> Work request: Wherever the word "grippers" appears in the entries, copy the whole line.

> Provided data:
◆ ◆ ◆

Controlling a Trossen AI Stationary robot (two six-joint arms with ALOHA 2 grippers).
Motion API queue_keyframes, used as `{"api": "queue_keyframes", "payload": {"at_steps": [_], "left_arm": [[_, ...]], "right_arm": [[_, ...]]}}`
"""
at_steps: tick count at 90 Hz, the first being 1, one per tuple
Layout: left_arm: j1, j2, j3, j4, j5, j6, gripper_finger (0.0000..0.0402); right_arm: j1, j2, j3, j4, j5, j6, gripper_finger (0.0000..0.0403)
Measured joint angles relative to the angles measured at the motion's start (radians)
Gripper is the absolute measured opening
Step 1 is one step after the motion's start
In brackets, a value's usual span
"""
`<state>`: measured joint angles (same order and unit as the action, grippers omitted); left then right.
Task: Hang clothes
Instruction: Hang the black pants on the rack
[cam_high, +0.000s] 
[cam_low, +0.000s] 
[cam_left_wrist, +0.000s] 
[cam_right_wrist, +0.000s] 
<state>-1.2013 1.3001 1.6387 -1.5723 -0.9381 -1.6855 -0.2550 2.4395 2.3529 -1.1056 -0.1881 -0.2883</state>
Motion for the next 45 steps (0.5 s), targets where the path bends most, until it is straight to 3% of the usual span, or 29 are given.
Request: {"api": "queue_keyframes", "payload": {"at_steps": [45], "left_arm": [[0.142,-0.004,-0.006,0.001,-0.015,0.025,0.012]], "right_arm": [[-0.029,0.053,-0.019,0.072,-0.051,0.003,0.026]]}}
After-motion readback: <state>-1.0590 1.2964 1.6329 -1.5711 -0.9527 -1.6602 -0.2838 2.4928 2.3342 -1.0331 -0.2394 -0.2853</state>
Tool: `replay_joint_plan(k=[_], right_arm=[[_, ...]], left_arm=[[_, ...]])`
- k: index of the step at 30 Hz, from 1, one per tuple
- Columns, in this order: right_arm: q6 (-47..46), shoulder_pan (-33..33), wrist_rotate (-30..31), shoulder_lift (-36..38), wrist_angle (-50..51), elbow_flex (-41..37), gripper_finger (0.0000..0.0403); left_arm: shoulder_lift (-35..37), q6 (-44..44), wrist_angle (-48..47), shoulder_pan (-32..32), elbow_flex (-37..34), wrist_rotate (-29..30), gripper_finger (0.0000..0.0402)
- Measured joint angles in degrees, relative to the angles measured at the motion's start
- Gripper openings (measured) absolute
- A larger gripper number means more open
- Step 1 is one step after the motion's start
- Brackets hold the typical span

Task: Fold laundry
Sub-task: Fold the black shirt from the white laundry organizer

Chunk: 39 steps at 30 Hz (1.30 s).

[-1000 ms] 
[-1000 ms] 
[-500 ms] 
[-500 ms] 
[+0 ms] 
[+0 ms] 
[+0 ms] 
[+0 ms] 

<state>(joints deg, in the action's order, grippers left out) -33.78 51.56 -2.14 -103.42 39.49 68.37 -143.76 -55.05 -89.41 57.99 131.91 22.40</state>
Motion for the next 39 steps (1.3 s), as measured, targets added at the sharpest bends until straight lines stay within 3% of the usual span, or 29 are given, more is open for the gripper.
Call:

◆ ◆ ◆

> Result of this task:
Controlling a Trossen AI Stationary robot (two six-joint arms with ALOHA 2 grippers).
`<state>`: measured joint angles (same order and unit as the action, grippers omitted); left then right.
<state>(joints deg, in the action's order, grippers left out) -33.78 51.56 -2.14 -103.42 39.49 68.37 -143.76 -55.05 -89.41 57.99 131.91 22.40</state>

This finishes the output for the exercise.